- [ACTIVITY]: Please repeat the entries word for word and keep the images out.

[Records from a collection]
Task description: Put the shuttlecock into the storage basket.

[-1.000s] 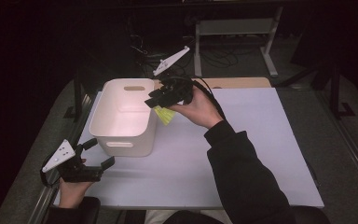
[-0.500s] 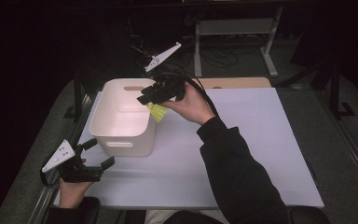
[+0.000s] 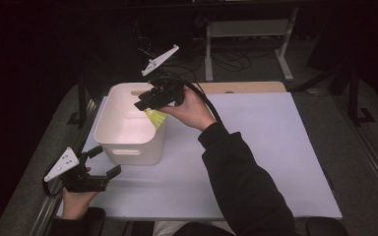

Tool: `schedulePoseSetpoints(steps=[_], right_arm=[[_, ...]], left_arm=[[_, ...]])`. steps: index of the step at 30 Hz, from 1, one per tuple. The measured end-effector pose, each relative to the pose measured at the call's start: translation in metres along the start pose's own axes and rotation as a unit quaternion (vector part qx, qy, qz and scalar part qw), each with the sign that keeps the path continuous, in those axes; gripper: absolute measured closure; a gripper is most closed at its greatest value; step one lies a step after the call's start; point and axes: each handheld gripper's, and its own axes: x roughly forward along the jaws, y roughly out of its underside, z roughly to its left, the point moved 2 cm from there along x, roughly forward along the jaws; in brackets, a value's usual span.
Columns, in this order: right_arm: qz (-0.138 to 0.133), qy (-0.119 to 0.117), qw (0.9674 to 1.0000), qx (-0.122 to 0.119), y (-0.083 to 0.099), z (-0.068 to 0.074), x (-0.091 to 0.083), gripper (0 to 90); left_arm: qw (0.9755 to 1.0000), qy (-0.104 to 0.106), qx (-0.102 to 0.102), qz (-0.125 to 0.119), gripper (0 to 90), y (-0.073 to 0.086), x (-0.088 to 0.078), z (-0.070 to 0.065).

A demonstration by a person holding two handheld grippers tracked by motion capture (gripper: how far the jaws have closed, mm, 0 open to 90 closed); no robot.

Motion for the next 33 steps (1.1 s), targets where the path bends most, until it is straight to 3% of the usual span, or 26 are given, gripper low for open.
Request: schedulePoseSetpoints(steps=[23,33], right_arm=[[0.003,-0.014,0.9999,-0.004,-0.004,-0.002,0.034,64.0],[0.019,-0.015,0.9997,0.0,-0.003,-0.008,0.053,64.0]], left_arm=[[1.0,0.001,0.001,0.0,0.0,0.0,0.0,0.0],[1.0,0.001,0.001,0.0,0.0,0.0,0.0,0.0]])
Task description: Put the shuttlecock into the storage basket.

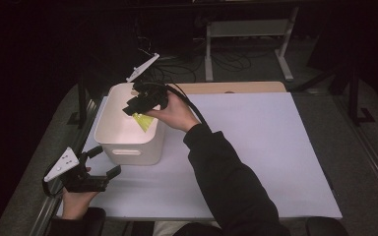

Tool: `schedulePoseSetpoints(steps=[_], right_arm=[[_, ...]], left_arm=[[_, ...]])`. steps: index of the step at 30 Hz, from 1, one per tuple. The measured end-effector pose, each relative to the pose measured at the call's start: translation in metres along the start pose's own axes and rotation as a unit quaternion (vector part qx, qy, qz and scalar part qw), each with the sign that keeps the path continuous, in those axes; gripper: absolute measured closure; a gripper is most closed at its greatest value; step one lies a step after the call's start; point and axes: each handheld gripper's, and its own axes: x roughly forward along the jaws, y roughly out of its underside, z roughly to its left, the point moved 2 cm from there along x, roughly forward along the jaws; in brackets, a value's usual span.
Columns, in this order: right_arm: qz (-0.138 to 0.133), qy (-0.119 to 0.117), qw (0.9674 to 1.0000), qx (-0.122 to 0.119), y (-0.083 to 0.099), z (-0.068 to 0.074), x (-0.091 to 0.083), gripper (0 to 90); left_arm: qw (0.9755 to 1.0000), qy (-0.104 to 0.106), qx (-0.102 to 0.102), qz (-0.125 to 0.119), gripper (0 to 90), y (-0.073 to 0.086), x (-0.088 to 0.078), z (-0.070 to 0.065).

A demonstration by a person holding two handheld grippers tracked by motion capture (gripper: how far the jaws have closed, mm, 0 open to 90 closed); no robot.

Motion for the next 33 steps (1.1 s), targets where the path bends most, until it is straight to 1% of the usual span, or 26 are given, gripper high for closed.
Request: schedulePoseSetpoints(steps=[4,10,13,22,33], right_arm=[[0.006,0.0,1.0,0.0,0.0,-0.003,0.008,64.0],[0.016,-0.003,0.9999,0.001,0.001,-0.003,0.019,64.0],[0.026,-0.003,0.9997,0.0,0.003,-0.003,0.025,64.0],[0.037,-0.003,0.9993,0.002,0.006,-0.005,0.036,64.0],[0.055,-0.009,0.9984,-0.001,0.01,-0.002,0.05,64.0]], left_arm=[[1.0,0.001,0.0,0.0,0.0,0.0,0.0,0.0],[1.0,0.001,0.0,-0.001,0.0,0.0,0.0,0.0],[1.0,0.0,0.001,0.0,0.0,0.0,0.0,0.0],[1.0,0.0,0.0,-0.001,0.0,0.0,0.0,0.0],[1.0,0.001,0.001,-0.001,0.0,0.0,0.0,0.0]])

- [EXERCISE SOLUTION]:
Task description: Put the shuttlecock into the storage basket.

[-1.000s] 
[-0.500s] 
[+0.000s] 

Tool: `schedulePoseSetpoints(steps=[_], right_arm=[[_, ...]], left_arm=[[_, ...]])`. steps: index of the step at 30 Hz, from 1, one per tuple. The measured end-effector pose, each relative to the pose measured at the call's start: translation in metres along the start pose's own axes and rotation as a unit quaternion (vector part qx, qy, qz and scalar part qw), each with the sign that keeps the path continuous, in those axes; gripper: absolute measured closure; a gripper is most closed at its greatest value; step one lies a step after the call's start; point and axes: each handheld gripper's, and its own axes: x roughly forward along the jaws, y roughly out of its underside, z roughly to its left, the point moved 2 cm from there along x, roughly forward along the jaws; in brackets, a value's usual span.
Columns, in this order: right_arm: qz (-0.138 to 0.133), qy (-0.119 to 0.117), qw (0.9674 to 1.0000), qx (-0.122 to 0.119), y (-0.083 to 0.099), z (-0.068 to 0.074), x (-0.091 to 0.083), gripper (0 to 90); left_arm: qw (0.9755 to 1.0000), qy (-0.104 to 0.106), qx (-0.102 to 0.102), qz (-0.125 to 0.119), gripper (0 to 90), y (-0.073 to 0.086), x (-0.088 to 0.078), z (-0.070 to 0.065).

A demonstration by a person holding two handheld grippers tracked by motion capture (gripper: how far the jaws have closed, mm, 0 open to 90 closed); no robot.

Motion for the next 33 steps (1.1 s), targets where the path bends most, until it is straight to 3% of the usual span, or 26 are given, gripper low for open.
Request: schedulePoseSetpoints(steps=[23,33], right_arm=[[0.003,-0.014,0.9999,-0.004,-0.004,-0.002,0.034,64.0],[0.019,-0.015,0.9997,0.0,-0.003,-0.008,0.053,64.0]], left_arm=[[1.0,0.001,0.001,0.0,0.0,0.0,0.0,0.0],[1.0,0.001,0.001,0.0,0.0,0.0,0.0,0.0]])
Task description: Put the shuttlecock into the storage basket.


Tool: `schedulePoseSetpoints(steps=[_], right_arm=[[_, ...]], left_arm=[[_, ...]])`. steps: index of the step at 30 Hz, from 1, one per tuple. The measured end-effector pose, each relative to the pose measured at the call's start: translation in metres along the start pose's own axes and rotation as a unit quaternion (vector part qx, qy, qz and scalar part qw), each with the sign that keeps the path continuous, in those axes; gripper: absolute measured closure; a gripper is most closed at its greatest value; step one lies a step after the call's start; point and axes: each handheld gripper's, and its own axes: x roughly forward along the jaws, y roughly out of its underside, z roughly to its left, the point moved 2 cm from there along x, roughly forward along the jaws; in brackets, a value's usual span.
Columns, in this order: right_arm: qz (-0.138 to 0.133), qy (-0.119 to 0.117), qw (0.9674 to 1.0000), qx (-0.122 to 0.119), y (-0.083 to 0.099), z (-0.068 to 0.074), x (-0.091 to 0.083), gripper (0 to 90); left_arm: qw (0.9755 to 1.0000), qy (-0.104 to 0.106), qx (-0.102 to 0.102), qz (-0.125 to 0.119), gripper (0 to 90), y (-0.073 to 0.086), x (-0.088 to 0.078), z (-0.070 to 0.065).

A demonstration by a person holding two handheld grippers tracked by motion capture (gripper: how far the jaws have closed, mm, 0 open to 90 closed); no robot.

Motion for the next 33 steps (1.1 s), targets where the path bends most, until it is straight to 1% of the usual span, or 26 are given, gripper high for closed.
Request: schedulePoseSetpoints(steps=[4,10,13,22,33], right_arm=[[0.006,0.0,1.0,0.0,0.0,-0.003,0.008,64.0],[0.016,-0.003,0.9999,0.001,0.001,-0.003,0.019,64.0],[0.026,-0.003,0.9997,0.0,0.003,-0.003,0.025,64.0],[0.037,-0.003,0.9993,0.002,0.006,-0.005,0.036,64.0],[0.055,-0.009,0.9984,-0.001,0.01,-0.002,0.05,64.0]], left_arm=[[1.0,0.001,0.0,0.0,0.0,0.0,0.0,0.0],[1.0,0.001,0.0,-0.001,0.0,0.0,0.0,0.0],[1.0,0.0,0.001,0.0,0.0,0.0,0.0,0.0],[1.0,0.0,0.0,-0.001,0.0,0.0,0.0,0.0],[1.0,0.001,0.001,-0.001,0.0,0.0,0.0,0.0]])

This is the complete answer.